In this report, a case series of a mother and her two children is described, of a familial mutation causing RTH. The condition was first diagnosed in the mother, being then without children, following markedly elevated thyroid hormone levels on a screening test for menstrual irregularity. Genetic sequencing revealed that she was heterozygous for a mutation Cys446Arg in the THRβ gene. Because of this finding, the woman’s two children were screened for thyroid dysfunction in early infancy.
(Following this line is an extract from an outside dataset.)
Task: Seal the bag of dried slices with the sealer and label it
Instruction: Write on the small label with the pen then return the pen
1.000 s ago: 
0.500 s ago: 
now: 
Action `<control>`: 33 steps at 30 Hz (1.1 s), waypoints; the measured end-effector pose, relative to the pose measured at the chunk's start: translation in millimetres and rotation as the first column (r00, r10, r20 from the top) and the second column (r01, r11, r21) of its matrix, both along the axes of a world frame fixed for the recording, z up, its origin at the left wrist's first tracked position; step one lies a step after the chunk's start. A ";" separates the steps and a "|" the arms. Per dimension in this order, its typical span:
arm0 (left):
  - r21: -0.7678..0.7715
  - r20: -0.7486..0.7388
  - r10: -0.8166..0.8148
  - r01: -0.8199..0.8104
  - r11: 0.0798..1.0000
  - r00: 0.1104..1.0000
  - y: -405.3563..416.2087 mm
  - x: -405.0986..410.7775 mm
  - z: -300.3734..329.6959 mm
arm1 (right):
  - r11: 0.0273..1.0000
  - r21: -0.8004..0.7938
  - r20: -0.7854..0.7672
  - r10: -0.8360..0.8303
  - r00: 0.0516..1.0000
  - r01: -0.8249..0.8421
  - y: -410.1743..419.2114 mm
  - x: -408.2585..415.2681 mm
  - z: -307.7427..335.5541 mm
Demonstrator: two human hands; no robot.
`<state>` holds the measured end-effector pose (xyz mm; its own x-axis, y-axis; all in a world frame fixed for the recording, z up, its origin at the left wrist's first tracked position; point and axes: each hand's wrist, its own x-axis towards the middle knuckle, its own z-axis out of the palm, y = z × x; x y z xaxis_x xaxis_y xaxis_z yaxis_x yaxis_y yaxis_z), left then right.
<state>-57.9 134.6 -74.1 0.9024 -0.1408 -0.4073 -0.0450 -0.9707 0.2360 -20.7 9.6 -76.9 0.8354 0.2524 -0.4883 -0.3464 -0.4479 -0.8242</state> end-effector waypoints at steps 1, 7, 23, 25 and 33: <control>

Both children were born at term, with birth weights around 9^th centile, and were seen post-natally for thyroid function tests. The first child, a boy now aged three years, had on day ten of life a free T4 level of 51.7 pmol/L and Thyroid Stimulating Hormone (TSH) level of 8.4 miu/L. The second child, a girl now aged three months, had on day twelve of life a free T4 level of 71.7 pmol/L and TSH 6.5 miu/L. Both children had normal thyroid peroxidase antibody levels.

Neither child has raised concerns regarding growth velocity on regular outpatient review. The first child was referred for Speech and Language Therapy assistance at two years of age for concerns regarding vocabulary and pronounciation. He was discharged after one year. Apart from this input, no further developmental concerns have been raised.

This case report emphasises the need for a high degree of suspicion when faced with elevated T4 without suppression of TSH in the context of a family history of thyroid disease.